● **Exercise prompt**
From the records below, find each line with the string "share" and copy it.

● **Records excerpted from a collection**
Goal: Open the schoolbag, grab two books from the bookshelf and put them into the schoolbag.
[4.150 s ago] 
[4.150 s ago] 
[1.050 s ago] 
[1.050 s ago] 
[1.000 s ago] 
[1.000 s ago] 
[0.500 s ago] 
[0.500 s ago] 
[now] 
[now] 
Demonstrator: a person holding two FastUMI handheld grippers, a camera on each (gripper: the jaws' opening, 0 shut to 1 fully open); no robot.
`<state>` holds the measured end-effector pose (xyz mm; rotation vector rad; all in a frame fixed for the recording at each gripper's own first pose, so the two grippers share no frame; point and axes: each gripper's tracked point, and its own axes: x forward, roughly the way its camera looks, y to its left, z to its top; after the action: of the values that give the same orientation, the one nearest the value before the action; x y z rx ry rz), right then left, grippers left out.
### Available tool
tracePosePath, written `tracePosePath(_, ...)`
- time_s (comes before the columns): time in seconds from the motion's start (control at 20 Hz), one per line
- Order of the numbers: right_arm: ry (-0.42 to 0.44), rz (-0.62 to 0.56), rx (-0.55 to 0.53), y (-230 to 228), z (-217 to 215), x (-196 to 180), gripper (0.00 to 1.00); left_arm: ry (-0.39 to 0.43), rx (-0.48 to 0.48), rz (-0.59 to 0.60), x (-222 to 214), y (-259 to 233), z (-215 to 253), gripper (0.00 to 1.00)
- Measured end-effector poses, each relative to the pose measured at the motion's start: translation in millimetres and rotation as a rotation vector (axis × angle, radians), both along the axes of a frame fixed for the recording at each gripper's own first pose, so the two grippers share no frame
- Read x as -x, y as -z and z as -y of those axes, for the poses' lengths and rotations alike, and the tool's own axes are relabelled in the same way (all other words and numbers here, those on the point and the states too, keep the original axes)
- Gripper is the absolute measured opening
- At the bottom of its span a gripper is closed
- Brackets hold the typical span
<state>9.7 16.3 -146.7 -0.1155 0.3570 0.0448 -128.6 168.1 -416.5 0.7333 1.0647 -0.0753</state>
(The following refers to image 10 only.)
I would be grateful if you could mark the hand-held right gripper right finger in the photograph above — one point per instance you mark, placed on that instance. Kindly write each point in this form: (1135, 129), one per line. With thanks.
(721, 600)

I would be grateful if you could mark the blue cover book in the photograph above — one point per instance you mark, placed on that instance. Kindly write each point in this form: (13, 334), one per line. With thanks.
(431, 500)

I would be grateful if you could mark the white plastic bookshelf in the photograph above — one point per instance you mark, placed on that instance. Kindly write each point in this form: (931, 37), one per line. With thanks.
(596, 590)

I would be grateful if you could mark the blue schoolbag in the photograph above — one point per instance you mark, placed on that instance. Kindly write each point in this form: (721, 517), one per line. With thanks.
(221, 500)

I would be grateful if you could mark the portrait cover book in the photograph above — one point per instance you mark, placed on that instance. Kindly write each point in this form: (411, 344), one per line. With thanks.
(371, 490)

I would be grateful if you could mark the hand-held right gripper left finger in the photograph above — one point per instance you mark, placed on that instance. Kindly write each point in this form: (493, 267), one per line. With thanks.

● **Written response**
`<state>` holds the measured end-effector pose (xyz mm; rotation vector rad; all in a frame fixed for the recording at each gripper's own first pose, so the two grippers share no frame; point and axes: each gripper's tracked point, and its own axes: x forward, roughly the way its camera looks, y to its left, z to its top; after the action: of the values that give the same orientation, the one nearest the value before the action; x y z rx ry rz), right then left, grippers left out.
- Measured end-effector poses, each relative to the pose measured at the motion's start: translation in millimetres and rotation as a rotation vector (axis × angle, radians), both along the axes of a frame fixed for the recording at each gripper's own first pose, so the two grippers share no frame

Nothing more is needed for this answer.